Division of Nephrology and Hypertension, Department of Medicine, Mayo Clinic, Rochester, MN, USA; Division of Pulmonary and Critical Care Medicine, Department of Medicine, Mayo Clinic, Rochester, MN, USA.
Division of Nephrology and Hypertension, Department of Medicine, Mayo Clinic, Rochester, MN, USA; Chakri Naruebodindra Medical Institute, Faculty of Medicine Ramathibodi Hospital, Mahidol University, Samut Prakan, Thailand.
J Crit Care. 2024 Oct;83:154845. doi: 10.1016/j.jcrc.2024.154845. Epub 2024 Jun 15.
Continuous kidney replacement therapy (CKRT) is commonly used to manage critically ill patients with severe acute kidney injury. While recent trials focused on the correct dosing and timing of CKRT, our understanding regarding the optimum dose of net ultrafiltration is limited to retrospective data. The Restrictive versus Liberal Rate of Extracorporeal Volume Removal Evaluation in Acute Kidney Injury (RELIEVE-AKI) trial has been conducted to assess the feasibility of a prospective randomized trial in determining the optimum net ultrafiltration rate. This paper outlines the relevant challenges and solutions in implementing this complex ICU-based trial. Several difficulties were encountered, starting with clinical issues related to conducting a trial on patients with rapidly changing hemodynamics, low patient recruitment rates, increased nursing workload, and the enormous volume of data generated by patients undergoing prolonged CKRT. Following several brainstorming sessions, several points were highlighted to be considered, including the need to streamline the intervention, add more flexibility in the trial protocols, ensure comprehensive a priori planning, particularly regarding nursing roles and their compensation, and enhance data management systems. These insights are critical for guiding future ICU-based dynamically titrated intervention trials, leading to more efficient trial management, improved data quality, and enhanced patient safety.

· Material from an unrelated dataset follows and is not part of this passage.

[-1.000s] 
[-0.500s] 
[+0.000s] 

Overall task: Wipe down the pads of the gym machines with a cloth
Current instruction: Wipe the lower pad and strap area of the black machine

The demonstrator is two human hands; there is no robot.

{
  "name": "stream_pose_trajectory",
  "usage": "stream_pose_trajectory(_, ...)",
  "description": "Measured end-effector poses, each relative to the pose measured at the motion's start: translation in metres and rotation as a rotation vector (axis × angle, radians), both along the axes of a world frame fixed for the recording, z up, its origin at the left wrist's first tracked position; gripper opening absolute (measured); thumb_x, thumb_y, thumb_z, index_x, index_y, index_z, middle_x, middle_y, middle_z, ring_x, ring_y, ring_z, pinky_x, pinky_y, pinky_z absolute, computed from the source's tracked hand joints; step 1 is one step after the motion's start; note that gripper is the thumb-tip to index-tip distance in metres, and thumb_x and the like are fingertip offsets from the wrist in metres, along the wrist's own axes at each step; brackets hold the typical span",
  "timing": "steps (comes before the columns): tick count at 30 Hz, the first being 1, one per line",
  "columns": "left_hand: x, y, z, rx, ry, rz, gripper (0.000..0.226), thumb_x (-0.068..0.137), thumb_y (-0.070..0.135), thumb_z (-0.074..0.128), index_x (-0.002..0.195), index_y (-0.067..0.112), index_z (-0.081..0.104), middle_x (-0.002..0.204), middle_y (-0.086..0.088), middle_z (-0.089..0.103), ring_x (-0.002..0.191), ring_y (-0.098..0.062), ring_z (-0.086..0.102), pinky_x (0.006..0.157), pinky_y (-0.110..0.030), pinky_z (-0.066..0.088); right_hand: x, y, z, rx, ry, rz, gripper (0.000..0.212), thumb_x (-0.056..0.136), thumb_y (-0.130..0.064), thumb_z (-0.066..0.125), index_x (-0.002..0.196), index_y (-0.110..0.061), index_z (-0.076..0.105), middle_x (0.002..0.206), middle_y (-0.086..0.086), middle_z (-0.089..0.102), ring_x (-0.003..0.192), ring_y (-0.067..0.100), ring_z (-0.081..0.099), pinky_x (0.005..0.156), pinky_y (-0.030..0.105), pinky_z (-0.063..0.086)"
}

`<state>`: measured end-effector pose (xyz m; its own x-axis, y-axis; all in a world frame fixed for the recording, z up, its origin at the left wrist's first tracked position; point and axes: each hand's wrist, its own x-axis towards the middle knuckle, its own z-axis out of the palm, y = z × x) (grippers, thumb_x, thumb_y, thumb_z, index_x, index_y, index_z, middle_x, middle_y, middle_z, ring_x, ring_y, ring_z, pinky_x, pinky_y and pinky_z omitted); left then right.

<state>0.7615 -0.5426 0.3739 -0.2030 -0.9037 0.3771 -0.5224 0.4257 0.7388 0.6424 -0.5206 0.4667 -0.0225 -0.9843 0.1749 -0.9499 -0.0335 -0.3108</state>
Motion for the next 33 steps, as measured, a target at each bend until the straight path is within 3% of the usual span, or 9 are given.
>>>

连续肾脏替代治疗(CKRT)常用于治疗严重急性肾损伤的重症患者。虽然最近的试验侧重于 CKRT 的正确剂量和时机,但我们对净超滤最佳剂量的理解仅限于回顾性数据。限制与自由体外容量清除率评估在急性肾损伤(RELIEVE-AKI)试验中进行,以评估前瞻性随机试验确定最佳净超滤率的可行性。本文概述了在实施这项复杂的 ICU 试验中遇到的相关挑战和解决方案。在实施这项 ICU 试验中遇到了几个困难,首先是与快速变化的血流动力学患者进行试验相关的临床问题、低患者招募率、增加的护理工作量以及接受长时间 CKRT 的患者产生的大量数据。经过几次头脑风暴会议,强调了几点需要考虑的因素,包括需要简化干预措施、在试验方案中增加更多的灵活性、确保全面的预先规划,特别是护理角色及其薪酬、以及加强数据管理系统。这些见解对于指导未来基于 ICU 的动态滴定干预试验至关重要,可实现更高效的试验管理、提高数据质量和增强患者安全性。